Problem description →
For the entries that follow, report how many lines include the word "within" and add nothing.

Items from a data source:
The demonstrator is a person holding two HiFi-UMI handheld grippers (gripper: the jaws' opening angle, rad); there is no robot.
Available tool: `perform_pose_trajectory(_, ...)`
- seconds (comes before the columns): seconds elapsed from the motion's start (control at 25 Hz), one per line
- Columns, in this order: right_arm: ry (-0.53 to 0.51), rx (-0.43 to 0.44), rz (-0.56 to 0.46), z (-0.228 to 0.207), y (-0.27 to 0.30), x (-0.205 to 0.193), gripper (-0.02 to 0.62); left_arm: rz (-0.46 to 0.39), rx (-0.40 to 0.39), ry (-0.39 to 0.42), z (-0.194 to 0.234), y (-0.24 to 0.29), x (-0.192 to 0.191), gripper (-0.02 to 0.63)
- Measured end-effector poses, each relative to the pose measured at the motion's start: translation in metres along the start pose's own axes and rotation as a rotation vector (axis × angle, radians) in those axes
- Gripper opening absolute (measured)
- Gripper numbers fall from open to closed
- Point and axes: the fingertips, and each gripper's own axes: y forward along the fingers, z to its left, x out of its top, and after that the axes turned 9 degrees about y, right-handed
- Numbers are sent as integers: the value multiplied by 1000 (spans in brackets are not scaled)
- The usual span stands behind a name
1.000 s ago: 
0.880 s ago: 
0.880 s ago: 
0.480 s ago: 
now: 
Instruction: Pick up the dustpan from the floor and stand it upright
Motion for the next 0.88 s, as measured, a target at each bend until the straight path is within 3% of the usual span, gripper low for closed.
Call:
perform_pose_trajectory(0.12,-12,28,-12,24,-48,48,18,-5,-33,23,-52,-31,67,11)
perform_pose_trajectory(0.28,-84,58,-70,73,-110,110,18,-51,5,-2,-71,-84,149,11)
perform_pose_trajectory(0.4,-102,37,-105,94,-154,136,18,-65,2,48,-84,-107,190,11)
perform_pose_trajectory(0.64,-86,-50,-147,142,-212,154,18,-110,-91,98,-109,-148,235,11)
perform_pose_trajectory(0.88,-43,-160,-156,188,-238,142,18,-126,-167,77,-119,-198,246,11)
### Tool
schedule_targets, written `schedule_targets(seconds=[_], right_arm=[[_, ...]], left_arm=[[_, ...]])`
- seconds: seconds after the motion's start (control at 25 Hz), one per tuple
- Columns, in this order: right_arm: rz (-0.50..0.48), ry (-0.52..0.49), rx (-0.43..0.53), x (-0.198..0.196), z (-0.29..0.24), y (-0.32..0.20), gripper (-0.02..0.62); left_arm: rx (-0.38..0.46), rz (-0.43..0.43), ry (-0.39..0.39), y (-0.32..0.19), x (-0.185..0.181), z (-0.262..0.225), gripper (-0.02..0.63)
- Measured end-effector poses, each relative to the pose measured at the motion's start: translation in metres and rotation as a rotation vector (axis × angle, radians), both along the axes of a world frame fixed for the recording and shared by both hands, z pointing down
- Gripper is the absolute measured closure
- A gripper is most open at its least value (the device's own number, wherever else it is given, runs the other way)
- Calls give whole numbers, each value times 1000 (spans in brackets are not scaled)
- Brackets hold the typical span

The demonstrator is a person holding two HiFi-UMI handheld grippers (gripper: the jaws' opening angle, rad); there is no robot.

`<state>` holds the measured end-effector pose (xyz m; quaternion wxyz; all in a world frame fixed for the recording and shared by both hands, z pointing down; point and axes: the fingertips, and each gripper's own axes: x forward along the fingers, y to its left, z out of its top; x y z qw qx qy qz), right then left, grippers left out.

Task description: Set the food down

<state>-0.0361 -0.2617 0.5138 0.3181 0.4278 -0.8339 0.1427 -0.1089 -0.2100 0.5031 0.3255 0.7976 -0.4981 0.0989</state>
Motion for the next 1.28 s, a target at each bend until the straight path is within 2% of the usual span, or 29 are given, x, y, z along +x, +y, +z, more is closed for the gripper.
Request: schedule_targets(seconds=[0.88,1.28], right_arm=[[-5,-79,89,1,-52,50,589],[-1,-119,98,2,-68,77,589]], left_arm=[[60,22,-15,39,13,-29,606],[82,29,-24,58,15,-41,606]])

Result below →
2